What can I do not receive a decision from the PIO within 30 days? Is there a possibility of appeal?

You can file an appeal against the decision of the PIO before an officer who is senior to the PIO. You need to file this appeal within 30 days.

Can this time period be extended?

Yes, if the officer feels that the delay is justified, she may condone the delay in your filing of your appeal.

To whom should you make the appeal?

Usually the public authority will state who the appellate authority is on its website or at its office. This will be an officer who is senior in rank to the PIO.

Can a third party appeal against a PIO's decision to reveal some information that the third party wished to keep confidential?

Yes, the third party can file an appeal within 30 days of the date of the order by the PIO.

What if I am not satisfied with the first appeal decision?

You can make a second appeal within 90 days to Central Information Commission or the State Information Commission.

What is the format of the second appeal and how should I make it?

  • The format of appeal is found in the Appendix to the Rules. A number of documents have to be submitted including copies of the application to the PIO, reply (if any), first appeal etc.
  • This process is followed in most States as well, more information can be found on the websites of the respective states.
  • If the decision concerns information of a third party, the decision should be given a chance to present its case before the Information Commission.

Whose responsibility is it to prove that the refusal to provide information was justified?

The responsibility is on the PIO which refused this information.

How quickly should an appeal be heard and decided?

The Information Commission should finish the appeal in 30 days.
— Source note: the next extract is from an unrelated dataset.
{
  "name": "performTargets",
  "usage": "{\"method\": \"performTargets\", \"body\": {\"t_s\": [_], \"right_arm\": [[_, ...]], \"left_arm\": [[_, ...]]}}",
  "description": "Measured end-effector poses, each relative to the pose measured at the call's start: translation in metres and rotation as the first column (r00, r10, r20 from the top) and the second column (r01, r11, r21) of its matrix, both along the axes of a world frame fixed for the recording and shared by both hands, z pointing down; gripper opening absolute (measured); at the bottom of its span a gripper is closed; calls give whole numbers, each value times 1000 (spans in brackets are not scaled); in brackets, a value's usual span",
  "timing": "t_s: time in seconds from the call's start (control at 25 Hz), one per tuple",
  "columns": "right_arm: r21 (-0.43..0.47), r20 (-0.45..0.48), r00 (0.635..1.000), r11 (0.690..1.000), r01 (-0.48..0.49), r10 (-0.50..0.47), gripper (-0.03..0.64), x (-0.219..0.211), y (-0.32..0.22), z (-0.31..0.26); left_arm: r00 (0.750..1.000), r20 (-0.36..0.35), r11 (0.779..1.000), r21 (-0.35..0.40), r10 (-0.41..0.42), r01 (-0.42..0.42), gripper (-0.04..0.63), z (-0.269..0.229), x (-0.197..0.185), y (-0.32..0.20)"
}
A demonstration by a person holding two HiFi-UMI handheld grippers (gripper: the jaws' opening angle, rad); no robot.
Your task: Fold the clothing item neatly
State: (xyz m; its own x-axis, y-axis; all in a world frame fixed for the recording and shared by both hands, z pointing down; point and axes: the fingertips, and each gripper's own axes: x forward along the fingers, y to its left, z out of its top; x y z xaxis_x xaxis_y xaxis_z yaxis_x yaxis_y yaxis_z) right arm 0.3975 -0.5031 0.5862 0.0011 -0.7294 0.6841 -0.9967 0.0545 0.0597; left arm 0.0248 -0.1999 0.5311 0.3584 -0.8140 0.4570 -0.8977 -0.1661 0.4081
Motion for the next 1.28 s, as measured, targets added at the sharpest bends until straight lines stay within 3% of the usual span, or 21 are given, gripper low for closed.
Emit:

This can be extended to forty-five days with reasons being recorded for the extension.

What powers does the Central or State Information Commission have while making a decision?

In order to make a decision, the Information Commission can ask the public authority to:
  • provide information in a particular manner;
  • appoint a PIO;
  • publish relevant information;
  • manage records properly;
  • conduct training programmes for officials;
  • provide an annual report;
  • provide compensation to any complainant.
It can also impose penalties and reject specific applications.

20. Penalties.—

(1) Where the Central Information Commission or the State Information Commission, as the case may be, at the time of deciding any complaint or appeal is of the opinion that the Central Public Information Officer or the State Public Information Officer, as the case may be, has, without any reasonable cause, refused to receive an application for information or has not furnished information within the time specified under sub‑section (1) of section 7 or malafidely denied the request for information or knowingly given incorrect, incomplete or misleading information or destroyed information which was the subject of the request or obstructed in any manner in furnishing the information, it shall impose a penalty of two hundred and fifty rupees each day till application is received or information is furnished, so however, the total amount of such penalty shall not exceed twenty‑five thousand rupees: Provided that the Central Public Information Officer or the State Public Information Officer, as the case may be, shall be given a reasonable opportunity of being heard before any penalty is imposed on him: Provided further that the burden of proving that he acted reasonably and diligently shall be on the Central Public Information Officer or the State Public Information Officer, as the case may be.
(2) Where the Central Information Commission or the State Information Commission, as the case may be, at the time of deciding any complaint or appeal is of the opinion that the Central Public Information Officer or the State Public Information Officer, as the case may be, has, without any reasonable cause and persistently, failed to receive an application for information or has not furnished information within the time specified under sub‑section (1) of section 7 or malafidely denied the request for information or knowingly given incorrect, incomplete or misleading information or destroyed information which was the subject of the request or obstructed in any manner in furnishing the information, it shall recommend for disciplinary action against the Central Public Information Officer or the State Public Information Officer, as the case may be, under the service rules applicable to him.
What is the penalty on the PIO for not giving information or giving wrong information?
  • Yes, the Central or State Information Commission can impose a daily penalty of Rs. 250 on the public information officer has to be paid until the information is provided. However, the total amount of the penalty should not exceed Rs. 25,000.
  • The PIO has to be given a chance to present her case before the penalty is decided - however, the burden is on her to prove that she acted lawfully.
  • Disciplinary action can also be taken against the PIO in accordance with their service rules.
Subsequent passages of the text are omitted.